Organs of Circulation.—The heart of all mammals is a completely four-chambered organ. In the adult heart there is no communication between the right and left halves. The auricles are comparatively thin-walled, the ventricles thick-walled, in relation to the amount of work that they have severally to perform. The right ventricle, moreover, which has only to drive the blood into the lungs, is much thinner-walled than the left ventricle, which is concerned with the entire systemic circulation. The exits of the arteries and the auriculo-ventricular orifices are guarded by valves, which are so arranged as only to permit the blood to flow in the proper direction. But these valves have a morphological as well as a physiological interest. At the origin of each artery, the aorta and the pulmonary, there is a row of three watch-pocket valves, as they have been generally termed on account of their form.

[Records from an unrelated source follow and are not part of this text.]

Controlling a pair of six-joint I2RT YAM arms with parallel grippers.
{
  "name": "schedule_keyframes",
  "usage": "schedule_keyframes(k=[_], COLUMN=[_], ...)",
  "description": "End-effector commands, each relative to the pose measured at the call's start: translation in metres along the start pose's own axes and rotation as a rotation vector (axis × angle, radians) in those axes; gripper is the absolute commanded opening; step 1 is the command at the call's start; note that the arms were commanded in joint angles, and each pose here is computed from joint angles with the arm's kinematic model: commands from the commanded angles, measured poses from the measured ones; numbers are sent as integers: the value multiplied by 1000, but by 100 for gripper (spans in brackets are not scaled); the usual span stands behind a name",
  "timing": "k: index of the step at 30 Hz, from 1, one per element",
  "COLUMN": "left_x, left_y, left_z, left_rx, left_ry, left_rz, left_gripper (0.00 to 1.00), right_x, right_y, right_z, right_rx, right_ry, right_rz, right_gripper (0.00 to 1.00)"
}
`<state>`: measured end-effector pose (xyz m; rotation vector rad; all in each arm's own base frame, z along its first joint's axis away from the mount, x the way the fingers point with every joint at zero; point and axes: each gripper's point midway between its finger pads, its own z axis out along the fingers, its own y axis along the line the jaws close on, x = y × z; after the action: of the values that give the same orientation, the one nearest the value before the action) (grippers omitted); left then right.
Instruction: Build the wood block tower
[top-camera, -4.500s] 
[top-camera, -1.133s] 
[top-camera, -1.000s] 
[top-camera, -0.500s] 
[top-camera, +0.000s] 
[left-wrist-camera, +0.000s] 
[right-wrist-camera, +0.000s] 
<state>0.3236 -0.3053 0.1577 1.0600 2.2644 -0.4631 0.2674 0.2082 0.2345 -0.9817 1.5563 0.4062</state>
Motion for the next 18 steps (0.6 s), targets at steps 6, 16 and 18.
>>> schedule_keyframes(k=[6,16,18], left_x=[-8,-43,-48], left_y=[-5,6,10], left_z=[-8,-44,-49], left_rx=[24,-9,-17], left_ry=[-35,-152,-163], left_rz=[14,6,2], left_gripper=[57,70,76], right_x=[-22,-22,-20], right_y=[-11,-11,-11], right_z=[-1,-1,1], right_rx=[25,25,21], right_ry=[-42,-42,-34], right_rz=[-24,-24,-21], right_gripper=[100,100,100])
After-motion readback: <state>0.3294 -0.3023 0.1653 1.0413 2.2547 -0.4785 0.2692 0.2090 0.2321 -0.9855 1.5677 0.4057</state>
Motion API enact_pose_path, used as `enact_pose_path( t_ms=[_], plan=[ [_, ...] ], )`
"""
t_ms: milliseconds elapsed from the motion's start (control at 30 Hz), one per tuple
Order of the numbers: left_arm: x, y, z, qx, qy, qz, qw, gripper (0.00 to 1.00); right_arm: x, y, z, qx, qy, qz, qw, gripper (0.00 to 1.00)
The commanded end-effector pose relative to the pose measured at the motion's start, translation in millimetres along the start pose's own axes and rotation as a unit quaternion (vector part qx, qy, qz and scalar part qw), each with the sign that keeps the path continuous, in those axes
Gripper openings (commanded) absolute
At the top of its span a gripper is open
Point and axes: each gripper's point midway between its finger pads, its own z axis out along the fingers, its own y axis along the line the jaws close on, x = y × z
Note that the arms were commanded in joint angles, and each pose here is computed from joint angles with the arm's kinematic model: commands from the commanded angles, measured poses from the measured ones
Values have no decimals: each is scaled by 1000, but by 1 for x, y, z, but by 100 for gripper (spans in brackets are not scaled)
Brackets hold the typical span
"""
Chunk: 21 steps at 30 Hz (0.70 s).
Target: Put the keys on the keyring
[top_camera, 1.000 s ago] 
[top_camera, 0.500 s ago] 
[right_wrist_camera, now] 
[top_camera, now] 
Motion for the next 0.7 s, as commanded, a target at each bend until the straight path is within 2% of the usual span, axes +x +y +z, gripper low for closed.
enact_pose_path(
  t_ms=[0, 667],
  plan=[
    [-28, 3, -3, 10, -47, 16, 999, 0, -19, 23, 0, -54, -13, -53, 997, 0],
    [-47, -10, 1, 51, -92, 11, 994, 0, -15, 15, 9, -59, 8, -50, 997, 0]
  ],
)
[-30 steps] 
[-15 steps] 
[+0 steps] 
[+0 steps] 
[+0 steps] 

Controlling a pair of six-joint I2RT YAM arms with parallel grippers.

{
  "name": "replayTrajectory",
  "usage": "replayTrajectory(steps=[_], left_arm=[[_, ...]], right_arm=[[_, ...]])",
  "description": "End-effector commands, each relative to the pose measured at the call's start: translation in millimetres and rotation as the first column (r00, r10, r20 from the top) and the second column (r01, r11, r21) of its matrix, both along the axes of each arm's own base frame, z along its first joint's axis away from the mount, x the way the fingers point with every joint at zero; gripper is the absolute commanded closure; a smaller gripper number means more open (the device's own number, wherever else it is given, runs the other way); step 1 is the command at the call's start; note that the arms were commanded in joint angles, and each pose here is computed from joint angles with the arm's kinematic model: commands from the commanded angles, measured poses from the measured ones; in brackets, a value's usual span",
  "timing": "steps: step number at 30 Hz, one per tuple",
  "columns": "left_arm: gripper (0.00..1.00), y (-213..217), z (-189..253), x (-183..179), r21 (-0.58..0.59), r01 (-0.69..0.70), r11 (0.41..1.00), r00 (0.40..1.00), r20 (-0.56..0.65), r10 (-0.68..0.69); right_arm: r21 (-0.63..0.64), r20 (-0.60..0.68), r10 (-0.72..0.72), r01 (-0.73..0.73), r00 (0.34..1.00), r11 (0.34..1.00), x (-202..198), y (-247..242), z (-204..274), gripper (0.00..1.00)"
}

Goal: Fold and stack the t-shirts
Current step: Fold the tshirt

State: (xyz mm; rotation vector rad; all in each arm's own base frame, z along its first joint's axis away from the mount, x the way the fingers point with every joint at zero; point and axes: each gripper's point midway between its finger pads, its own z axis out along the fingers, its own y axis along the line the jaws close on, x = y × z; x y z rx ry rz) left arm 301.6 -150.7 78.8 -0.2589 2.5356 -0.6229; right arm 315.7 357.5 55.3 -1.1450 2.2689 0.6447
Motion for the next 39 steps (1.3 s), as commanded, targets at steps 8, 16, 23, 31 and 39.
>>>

These three valves meet accurately in the middle of the lumen of the arterial tube when liquid is poured into them from above, and thus completely occlude the orifice. The auriculo-ventricular valves differ in structure in the two ventricles. That of the left ventricle has only two flaps, and is therefore often spoken of as the bicuspid or mitral valve. Both these flaps are membranous, and together they completely surround the exit from the auricle into the ventricle. The edges of the valve are bound down to the parietes of the heart by numerous branching tendinous threads, the chordae tendineae, which often take their origin from pillar-like muscles arising from the walls of the heart, the so-called musculi papillares. The valve of the right ventricle is composed of three flaps, and is therefore often spoken of as the tricuspid valve; it is in the same way membranous, and has chordae tendineae and musculi papillares connected with it. The disposition of the musculi papillares and their number differ in different mammals, but no exhaustive study has as yet been made of the arrangements in different groups; the amount of individual variation even is not known, though it is certainly considerable in some cases, for

instance in the heart of the Rabbit. The heart of the Monotremata presents differences of some importance from those of other Mammalia; the modern knowledge of the Monotrematous heart is mainly due to Gegenbaur[^[31]] and Lankester,[^[32]] in whose memoirs references to the older literature will be found. The principal features of interest in which the heart of the Monotremata differs from that of the higher Mammalia are these. When the two ventricles are cut across transversely, the cavity of the right is seen to be wrapped round that of the left in a fashion precisely like that of the bird's heart; on the other hand in the higher mammal the two cavities lie side by side. The main difference between Monotremes and other Mammals concerns the right auriculo-ventricular valve. The differences which it presents from the corresponding structure of the rest of the Mammalia are two: in the first place, the valve itself does not completely surround the ostium; it is only developed on one side; the septal half (i.e. that turned towards the interventricular septum) is either entirely absent or more generally represented by a small bit of membrane; nevertheless I found[^[33]] recently in an Ornithorhynchus heart a complete septal half to the right auriculo-ventricular valve. The second point of interest in connexion with this valve is, that the musculi papillares instead of ending in chordae tendineae attached to the free edge of the valve are directly attached to the valve, and in some cases pass through its membranous flap, to be attached to its origin at the boundary of the auricle and of the ventricle. The invading of the valve-flap by muscle in this way is highly interesting, as it recalls the heart of the bird and of the crocodile. The imperfect condition of the valve (from which, as has already been stated, the septal half is as a rule nearly absent) is a point of resemblance to the heart of the bird; the corresponding valve of the crocodile's heart being complete.